Thirdly, and finally, bears think the broader macro context is itself set to continue to be fiercely against unprofitable mid-cap fintech companies that recently went public in the back of a now-dead SPAC boom. There likely stands to be more pain to come as bulls get beaten trying to fight the FED. The continuation of the risk-off trade could continue to push SoFi to new lows even into the new year and against the expiration of the student loan repayment moratorium.

Don’t Fight The Flywheel Strategy

Firstly, banking services have always been ubiquitous. What drives value and in turn addresses the second bearish case is breadth and scale. Whilst SoFi is not yet profitable, the company expects to reach this position in the near future due to its flywheel strategy.

Fundamentally, profitability is a function of scale. Hence, the bundling of different financial products drives large economies of scale whilst reducing customer acquisition costs and expanding their lifetime value. This combined with its banking license and leadership position in student loan refinancing helps differentiate SoFi from its competitors. SoFi stands to be a general specialist precisely because it is able to derive value from many intersectional lines of business that keep its members within its own ecosystem consuming new products without extra marketing spending.

The company’s banking arm is also taking in billions of dollars in deposits, driving down SoFi’s core financing cost. This not only helps SoFi offer more competitive rates to its members, but it will also be a key driver of profitability in the future.

The third argument that there is more pain ahead is right. The Fed has provided no indication that it will pivot and recent moves by OPEC+ to cut their production quota will help keep gasoline prices higher for longer. The markets crashed on the back of the most recent job report that showed more Americans are employed and have jobs to spend on the real economy. This emphasises how skewed the current market sentiment is. Such a dichotomy from historically bullish macro news is a reflection of the unique conditions of our time. How long such unique conditions stay will be a function of how low energy prices can fall to drive down inflation. Inflation will eventually come down SoFi’s valuation will rise to match its underlying operational strength when the Fed pivots.

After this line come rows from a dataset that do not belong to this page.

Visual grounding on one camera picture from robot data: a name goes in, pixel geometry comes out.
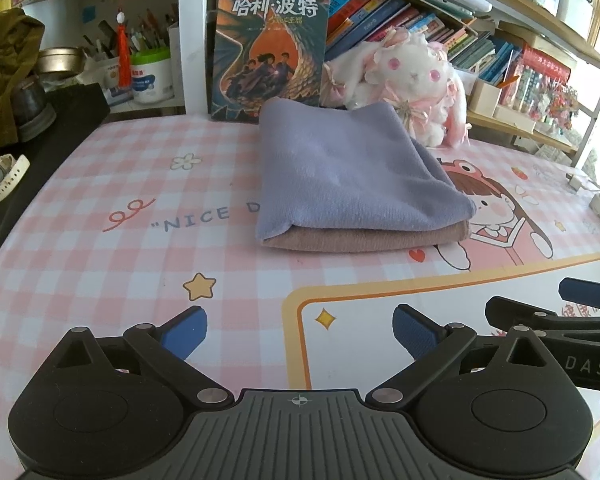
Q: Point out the pink checked printed sheet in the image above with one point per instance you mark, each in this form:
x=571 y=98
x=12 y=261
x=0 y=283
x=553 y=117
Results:
x=105 y=270

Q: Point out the small white box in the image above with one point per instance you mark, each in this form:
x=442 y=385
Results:
x=485 y=97

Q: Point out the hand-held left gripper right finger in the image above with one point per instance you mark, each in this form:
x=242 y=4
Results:
x=410 y=332

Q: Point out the white pink plush bunny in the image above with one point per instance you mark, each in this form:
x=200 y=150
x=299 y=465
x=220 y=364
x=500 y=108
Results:
x=415 y=75

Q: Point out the white shelf post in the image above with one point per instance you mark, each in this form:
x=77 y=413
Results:
x=195 y=60

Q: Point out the bunch of pens in holder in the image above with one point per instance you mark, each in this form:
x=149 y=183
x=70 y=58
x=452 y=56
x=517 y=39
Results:
x=145 y=35

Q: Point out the red hanging tassel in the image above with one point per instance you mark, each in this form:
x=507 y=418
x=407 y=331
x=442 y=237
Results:
x=124 y=60

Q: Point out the wooden bookshelf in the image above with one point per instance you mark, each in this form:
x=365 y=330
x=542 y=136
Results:
x=510 y=132

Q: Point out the white jar green lid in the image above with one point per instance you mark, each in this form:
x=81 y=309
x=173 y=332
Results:
x=152 y=82

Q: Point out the row of shelved books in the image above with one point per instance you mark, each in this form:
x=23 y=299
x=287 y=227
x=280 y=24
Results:
x=380 y=15

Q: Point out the black pot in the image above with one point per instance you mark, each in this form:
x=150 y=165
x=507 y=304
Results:
x=32 y=110

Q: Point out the round metal tin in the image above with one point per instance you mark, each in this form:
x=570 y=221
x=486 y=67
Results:
x=60 y=60

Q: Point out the olive green jacket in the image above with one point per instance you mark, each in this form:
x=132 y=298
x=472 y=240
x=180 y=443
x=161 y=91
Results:
x=5 y=70

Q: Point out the black flat board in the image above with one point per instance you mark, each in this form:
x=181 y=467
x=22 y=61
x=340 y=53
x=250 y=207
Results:
x=65 y=125

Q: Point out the fantasy novel book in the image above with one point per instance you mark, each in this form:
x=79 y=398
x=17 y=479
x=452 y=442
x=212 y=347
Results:
x=270 y=50

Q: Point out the row of colourful packets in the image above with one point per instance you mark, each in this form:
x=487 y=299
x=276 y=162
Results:
x=540 y=85

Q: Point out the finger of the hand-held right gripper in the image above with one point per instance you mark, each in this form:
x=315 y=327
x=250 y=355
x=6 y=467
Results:
x=520 y=312
x=580 y=289

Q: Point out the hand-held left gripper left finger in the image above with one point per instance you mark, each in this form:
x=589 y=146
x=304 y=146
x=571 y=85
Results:
x=187 y=329

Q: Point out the white wrist watch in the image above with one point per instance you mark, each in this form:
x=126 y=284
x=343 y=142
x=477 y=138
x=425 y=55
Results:
x=10 y=181

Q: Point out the purple and brown sweater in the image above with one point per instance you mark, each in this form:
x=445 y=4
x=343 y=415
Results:
x=340 y=170

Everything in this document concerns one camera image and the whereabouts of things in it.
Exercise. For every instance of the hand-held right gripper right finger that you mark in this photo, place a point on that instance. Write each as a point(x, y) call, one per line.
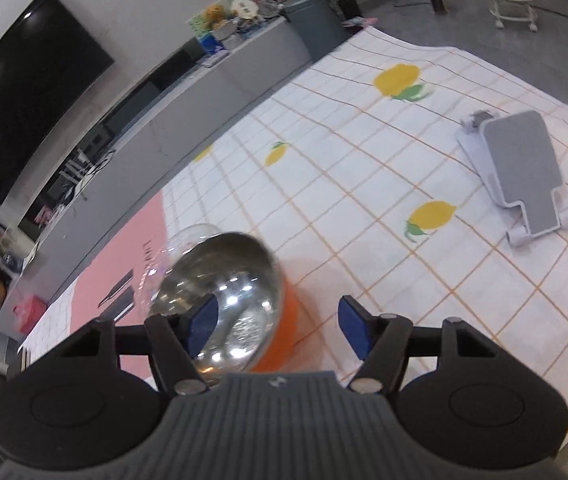
point(354, 325)

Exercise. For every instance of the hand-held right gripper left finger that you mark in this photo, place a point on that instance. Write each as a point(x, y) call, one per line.
point(203, 320)

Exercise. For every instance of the steel bowl with orange outside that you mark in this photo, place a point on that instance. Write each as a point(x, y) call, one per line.
point(234, 280)

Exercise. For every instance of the small clear glass bowl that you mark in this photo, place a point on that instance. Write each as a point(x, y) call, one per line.
point(178, 250)

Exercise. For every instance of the pink printed mat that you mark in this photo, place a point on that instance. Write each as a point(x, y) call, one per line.
point(128, 240)

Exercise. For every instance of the lemon print checked blanket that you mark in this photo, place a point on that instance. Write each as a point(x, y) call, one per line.
point(364, 185)

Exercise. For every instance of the red basket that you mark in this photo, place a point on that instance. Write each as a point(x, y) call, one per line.
point(28, 312)

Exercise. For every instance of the white router with antennas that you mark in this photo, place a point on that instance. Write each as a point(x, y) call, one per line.
point(76, 167)

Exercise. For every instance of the long grey television cabinet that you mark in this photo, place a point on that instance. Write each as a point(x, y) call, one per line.
point(163, 125)

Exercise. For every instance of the grey folding stand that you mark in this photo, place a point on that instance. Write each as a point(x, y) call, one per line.
point(519, 160)

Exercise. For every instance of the black flat television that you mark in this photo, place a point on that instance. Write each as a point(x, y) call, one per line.
point(28, 85)

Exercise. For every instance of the grey trash bin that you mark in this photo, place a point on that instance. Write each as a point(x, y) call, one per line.
point(314, 25)

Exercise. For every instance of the pink patterned cloth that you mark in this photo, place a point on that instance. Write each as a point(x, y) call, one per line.
point(360, 21)

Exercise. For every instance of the brown teddy bear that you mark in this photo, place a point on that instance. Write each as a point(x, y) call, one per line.
point(215, 15)

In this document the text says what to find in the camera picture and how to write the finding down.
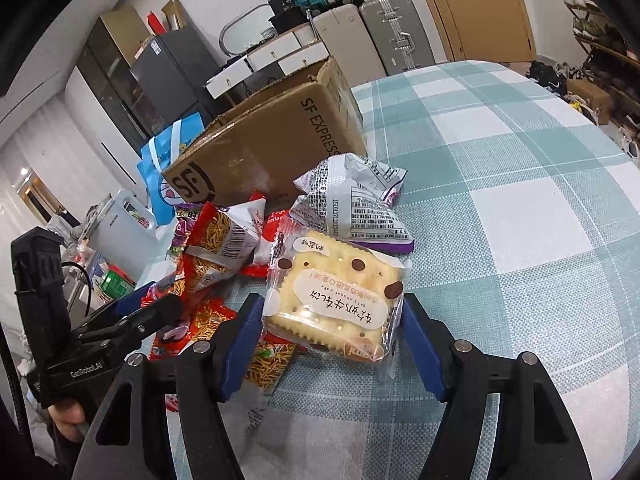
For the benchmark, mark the dark grey fridge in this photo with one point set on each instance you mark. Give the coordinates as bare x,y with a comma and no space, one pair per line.
170,70

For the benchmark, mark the small floor cardboard box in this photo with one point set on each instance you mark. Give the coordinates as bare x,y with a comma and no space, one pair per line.
590,100

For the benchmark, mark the clear cracker packet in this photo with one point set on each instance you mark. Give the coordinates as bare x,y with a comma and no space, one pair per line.
332,295

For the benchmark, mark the rows of shoes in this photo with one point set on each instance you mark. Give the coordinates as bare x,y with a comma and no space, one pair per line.
600,30

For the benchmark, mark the pile of dark shoes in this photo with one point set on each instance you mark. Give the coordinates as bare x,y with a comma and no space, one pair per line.
547,77

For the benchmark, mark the green packet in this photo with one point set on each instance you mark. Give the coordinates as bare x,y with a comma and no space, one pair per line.
117,285

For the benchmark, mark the black glass cabinet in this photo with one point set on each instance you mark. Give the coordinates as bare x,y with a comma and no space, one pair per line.
107,90

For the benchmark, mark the red white snack packet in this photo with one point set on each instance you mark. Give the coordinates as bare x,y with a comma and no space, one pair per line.
272,240

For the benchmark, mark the brown cardboard box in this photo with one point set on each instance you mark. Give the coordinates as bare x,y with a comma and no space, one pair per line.
175,15
265,135

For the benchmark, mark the orange noodle snack packet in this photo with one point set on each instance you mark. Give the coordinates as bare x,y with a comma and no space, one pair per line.
220,235
270,362

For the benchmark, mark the black box white label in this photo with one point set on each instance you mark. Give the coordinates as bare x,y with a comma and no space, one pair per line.
282,2

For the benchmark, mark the flat brown cardboard box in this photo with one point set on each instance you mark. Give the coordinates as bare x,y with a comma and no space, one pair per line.
175,15

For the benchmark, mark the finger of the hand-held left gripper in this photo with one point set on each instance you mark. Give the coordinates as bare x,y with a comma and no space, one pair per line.
132,296
150,315

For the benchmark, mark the chrome curved tube frame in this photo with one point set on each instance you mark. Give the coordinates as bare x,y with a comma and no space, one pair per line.
227,30

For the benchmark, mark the silver suitcase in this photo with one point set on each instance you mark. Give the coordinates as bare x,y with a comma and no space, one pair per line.
395,30

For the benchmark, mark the beige suitcase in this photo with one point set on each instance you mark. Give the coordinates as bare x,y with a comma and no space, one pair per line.
345,40

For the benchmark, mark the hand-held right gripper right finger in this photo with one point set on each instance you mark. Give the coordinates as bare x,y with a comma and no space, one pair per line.
425,350

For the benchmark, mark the white red chips packet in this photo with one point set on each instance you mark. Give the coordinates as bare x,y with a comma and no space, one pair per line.
197,280

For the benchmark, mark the wooden door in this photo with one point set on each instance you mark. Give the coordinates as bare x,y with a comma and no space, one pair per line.
480,5

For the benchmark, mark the person's left hand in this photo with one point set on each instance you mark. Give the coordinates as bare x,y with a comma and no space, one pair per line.
65,417

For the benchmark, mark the white drawer desk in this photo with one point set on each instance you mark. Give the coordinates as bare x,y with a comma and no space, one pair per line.
270,59

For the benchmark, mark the wooden shoe rack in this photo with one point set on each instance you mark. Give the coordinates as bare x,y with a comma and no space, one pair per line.
607,49

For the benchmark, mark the blue cartoon tote bag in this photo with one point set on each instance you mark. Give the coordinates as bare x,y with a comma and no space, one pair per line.
160,160

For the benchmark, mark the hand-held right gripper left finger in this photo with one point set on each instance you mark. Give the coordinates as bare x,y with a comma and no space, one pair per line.
240,350

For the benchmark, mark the purple white snack packet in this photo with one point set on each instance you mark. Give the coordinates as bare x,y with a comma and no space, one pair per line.
350,175
365,225
186,222

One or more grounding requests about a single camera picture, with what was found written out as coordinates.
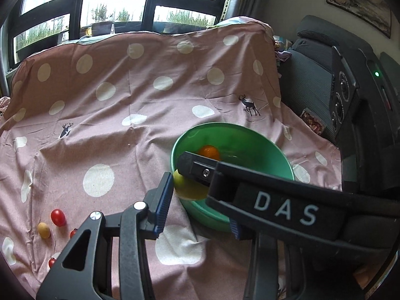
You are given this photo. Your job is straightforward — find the pink crumpled cloth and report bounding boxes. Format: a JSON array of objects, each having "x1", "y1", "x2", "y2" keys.
[{"x1": 0, "y1": 96, "x2": 12, "y2": 117}]

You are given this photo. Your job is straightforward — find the patterned snack packet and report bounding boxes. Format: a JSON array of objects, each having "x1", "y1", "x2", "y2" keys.
[{"x1": 300, "y1": 108, "x2": 326, "y2": 136}]

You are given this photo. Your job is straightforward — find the green apple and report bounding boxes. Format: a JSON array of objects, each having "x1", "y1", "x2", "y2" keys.
[{"x1": 173, "y1": 169, "x2": 210, "y2": 201}]

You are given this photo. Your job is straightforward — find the framed wall painting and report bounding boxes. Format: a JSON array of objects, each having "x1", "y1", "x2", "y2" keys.
[{"x1": 326, "y1": 0, "x2": 393, "y2": 40}]

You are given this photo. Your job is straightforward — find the orange mandarin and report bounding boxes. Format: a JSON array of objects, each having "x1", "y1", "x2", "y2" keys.
[{"x1": 198, "y1": 144, "x2": 221, "y2": 161}]

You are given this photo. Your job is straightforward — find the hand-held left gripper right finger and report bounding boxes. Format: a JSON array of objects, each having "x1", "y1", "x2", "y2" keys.
[{"x1": 229, "y1": 218, "x2": 316, "y2": 300}]

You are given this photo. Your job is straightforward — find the colourful cloth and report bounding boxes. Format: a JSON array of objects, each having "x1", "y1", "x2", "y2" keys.
[{"x1": 272, "y1": 34, "x2": 293, "y2": 62}]

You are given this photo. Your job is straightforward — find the red cherry tomato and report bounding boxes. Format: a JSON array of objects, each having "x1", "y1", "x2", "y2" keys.
[{"x1": 51, "y1": 209, "x2": 67, "y2": 227}]

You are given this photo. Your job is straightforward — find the pink polka-dot blanket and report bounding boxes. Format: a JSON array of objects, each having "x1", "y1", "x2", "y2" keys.
[{"x1": 0, "y1": 15, "x2": 344, "y2": 300}]

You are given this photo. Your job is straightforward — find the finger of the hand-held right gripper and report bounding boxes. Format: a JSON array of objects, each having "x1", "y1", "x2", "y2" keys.
[{"x1": 177, "y1": 151, "x2": 220, "y2": 189}]

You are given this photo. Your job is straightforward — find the dark grey chair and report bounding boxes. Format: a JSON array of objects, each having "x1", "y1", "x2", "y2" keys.
[{"x1": 278, "y1": 15, "x2": 376, "y2": 141}]

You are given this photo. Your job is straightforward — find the green bowl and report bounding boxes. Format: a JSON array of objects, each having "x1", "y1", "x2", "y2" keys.
[{"x1": 171, "y1": 122, "x2": 295, "y2": 232}]

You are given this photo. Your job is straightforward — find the yellow cherry tomato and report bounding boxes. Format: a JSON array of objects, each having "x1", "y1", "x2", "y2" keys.
[{"x1": 37, "y1": 222, "x2": 51, "y2": 240}]

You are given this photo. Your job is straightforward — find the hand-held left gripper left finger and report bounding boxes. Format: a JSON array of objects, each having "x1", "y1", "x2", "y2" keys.
[{"x1": 36, "y1": 172, "x2": 174, "y2": 300}]

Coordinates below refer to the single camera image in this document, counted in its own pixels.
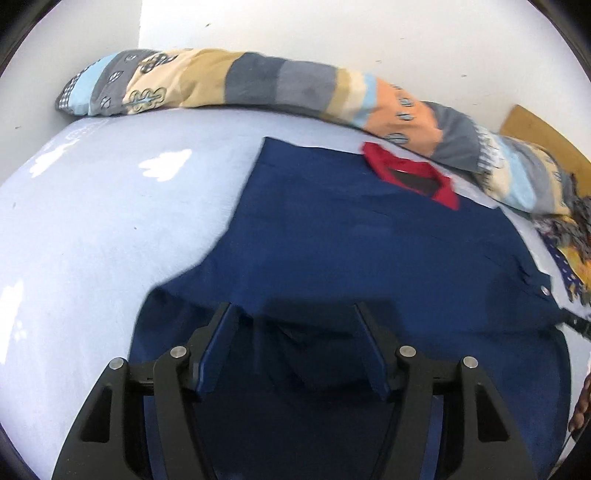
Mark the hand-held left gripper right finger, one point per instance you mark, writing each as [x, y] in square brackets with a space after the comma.
[375, 355]

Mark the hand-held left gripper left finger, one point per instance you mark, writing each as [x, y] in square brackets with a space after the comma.
[218, 353]

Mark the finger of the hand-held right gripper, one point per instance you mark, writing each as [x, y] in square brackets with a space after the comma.
[579, 325]

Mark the navy jacket with red collar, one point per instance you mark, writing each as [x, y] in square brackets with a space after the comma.
[346, 240]

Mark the person's right hand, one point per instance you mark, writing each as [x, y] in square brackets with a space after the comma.
[582, 406]

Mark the dark patterned cloth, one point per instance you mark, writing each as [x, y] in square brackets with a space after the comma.
[572, 258]

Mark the light blue cloud-print bed sheet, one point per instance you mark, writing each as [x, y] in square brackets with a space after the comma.
[92, 230]

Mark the wooden board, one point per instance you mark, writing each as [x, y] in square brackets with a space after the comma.
[540, 134]

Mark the patchwork striped long pillow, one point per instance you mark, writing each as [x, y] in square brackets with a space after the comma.
[258, 83]

The Bears Will Come Around Soon

SoFi’s price-to-sales ratio has fallen to a multiple of 3.09x. Even more jarring is when you compare this against a forecasted 3-year compound annual growth rate until fiscal 2025 set to be at least 34%.

Chart
Data by YCharts

This should see revenue for fiscal 2025 come in at $3.65 billion. SoFi could very well outperform this to realize quarterly revenue that tops $1 billion. Hence, applying the current record low forward multiple of 3.09x could see the company’s market cap trade at $11.27 billion, more than 2.3x its current market cap. Further, a valuation expansion is likely against the current basement market sentiment reverting to its mean. This would have a positive upward effect on SoFi’s commons. Against this, it’s hard not to remain long SoFi.